In view of the manner in which the lenders of Videocon Oil Ventures (VOVL) Limited, a subsidiary of Videocon Industries Limited (VIL), have reportedly contacted CGSB management, in order to ensure wider participation in the resolution process of the claim. insolvency, a code of conduct for the Creditors Committee is clearly needed. Indeed, the numerous instances of poor performance by creditors and protracted cross-litigation over the past two years have rightly drawn criticism.
The sanctity of the Corporate Insolvency Resolution (CIRP) process has faded into the shadows, with the courts raising questions about the business judgment of creditors in the Videocon Group’s insolvency process. Bankers ostensibly want to avoid the embarrassment they faced during the VIL resolution; at the time, the Mumbai bench of the NCLT challenged the consortium for accepting an offer for 13 entities of the Videocon group – presented by Twin Star Technologies of Anil-Agarwal – which was surprisingly close to the liquidation value. The haircut was 95%.
The Parliamentary Standing Committee on Finance noted that there was a need to develop a code of conduct for the consortium in order to facilitate better decision-making. After all, the CoC has the final say when it comes to deciding on offers. The code must ensure that any process put in place must be followed; unfortunately, creditors beat the process at their convenience. The voting process should be structured without too many turns, as happens in some cases.

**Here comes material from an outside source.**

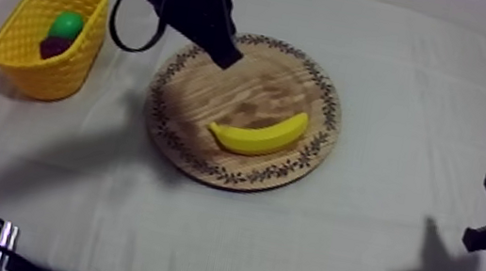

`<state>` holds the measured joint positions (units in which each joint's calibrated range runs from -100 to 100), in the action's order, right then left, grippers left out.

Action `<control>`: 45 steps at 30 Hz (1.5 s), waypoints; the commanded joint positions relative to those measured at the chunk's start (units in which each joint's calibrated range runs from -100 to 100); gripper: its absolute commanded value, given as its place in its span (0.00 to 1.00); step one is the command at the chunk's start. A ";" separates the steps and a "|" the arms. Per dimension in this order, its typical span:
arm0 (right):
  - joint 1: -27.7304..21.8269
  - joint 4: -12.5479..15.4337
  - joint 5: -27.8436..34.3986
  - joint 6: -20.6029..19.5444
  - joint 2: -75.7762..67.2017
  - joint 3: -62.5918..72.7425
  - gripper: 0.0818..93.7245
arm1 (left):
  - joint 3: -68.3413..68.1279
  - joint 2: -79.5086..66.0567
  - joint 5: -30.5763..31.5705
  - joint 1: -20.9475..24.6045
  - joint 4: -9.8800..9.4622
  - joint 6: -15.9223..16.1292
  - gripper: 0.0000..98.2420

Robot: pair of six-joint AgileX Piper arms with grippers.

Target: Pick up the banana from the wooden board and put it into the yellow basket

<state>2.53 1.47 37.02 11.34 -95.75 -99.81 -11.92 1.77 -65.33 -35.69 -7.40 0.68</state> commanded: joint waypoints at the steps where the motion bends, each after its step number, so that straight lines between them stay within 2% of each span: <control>1: -0.01 -0.03 0.00 0.02 0.00 0.03 0.00 | 0.07 0.09 0.21 0.08 0.31 0.48 0.00; 7: -0.01 -0.03 0.00 0.02 0.00 0.03 0.00 | 0.35 0.16 0.71 0.25 1.22 1.78 0.00; 11: -0.01 -0.03 0.00 0.02 0.00 0.03 0.00 | -0.93 0.19 3.38 0.78 1.89 2.82 0.00; 16: -0.01 -0.03 0.00 0.02 0.00 0.03 0.00 | -1.30 0.62 4.88 0.85 1.79 2.15 0.01; 18: -0.01 -0.03 0.00 0.02 0.00 0.03 0.00 | -0.92 0.77 4.18 1.17 2.53 2.52 0.06; 22: -0.01 -0.03 0.00 0.02 0.00 0.03 0.00 | -0.02 0.90 1.68 2.04 3.59 1.76 0.37; 24: -0.01 -0.03 0.00 0.02 0.00 0.03 0.00 | 0.32 0.97 -0.28 2.07 3.57 1.60 0.50; 27: -0.01 -0.03 0.00 0.02 0.00 0.03 0.00 | 0.27 1.19 -2.88 1.41 2.90 1.43 0.61; 34: -0.01 -0.03 0.00 0.02 0.00 0.03 0.00 | -0.87 1.70 -5.27 0.47 2.43 1.49 0.70; 39: -0.01 -0.03 0.00 0.02 0.00 0.03 0.00 | -1.34 1.84 -6.48 0.21 3.78 2.59 0.77; 45: -0.01 -0.03 0.00 0.02 0.00 0.03 0.00 | -2.65 3.02 -4.91 -0.81 4.29 2.96 0.77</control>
<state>2.53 1.47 37.02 11.34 -95.75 -99.81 -14.34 4.61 -70.78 -36.37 -3.07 3.67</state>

Again, the process for appointing insolvency professionals is expected to change. The appointment of insolvency professionals should be overseen by the court, which should assess their qualifications. Experts point out that insolvency professionals seem to follow the line of lenders. The insolvency practitioner, they say, should not be subordinate to the lenders. There have been cases where the professional has been changed; it would be better if the person was hired independently and allowed to lead the process objectively, without any interference.
Again, lenders need to delegate experienced people – at least at the level of a chief executive officer – so that the deliberations and the voting process are more meaningful. Apparently, representatives are often not fully familiar with the case in question or sufficiently experienced to be able to make an effective contribution. Given the cases where the final price is very close to the liquidation value, it should be up to the CoC to explain why it does not accept fair value. In general, the Insolvency and Bankruptcy Code (IBC) must be amended to allow the sale of a business in part; this could earn creditors a better price.
It is a fact that lenders are disappointed with CIRP and it is no longer their first option when trying to resolve stress. Sales to Asset Reconstruction Companies (ARCs) are now strong as banks prefer to reduce cash transactions against fully provisioned assets. Single settlement cases (OTS) with defaulting promoters are also becoming common. Certainly, since many CoC members are public sector banks, management is more comfortable carrying out a resolution through a process controlled by the courts. In the VIL case, three of the dissenting creditors and three PSU lenders appealed the order, after the court flagged the winning bid as being too close to the liquidation value. This suggests that they were not comfortable with the court’s point of view.
Valuation can be tricky at the best of times and lenders with their commercial wisdom are the best judges. However, the ground rules, set by the IBC, must be duly followed; Videocon resolution ended up undermining the sanctity of the clearly defined rules-based architecture of the IBC and delaying the resolution process itself. Lenders need to improve their game.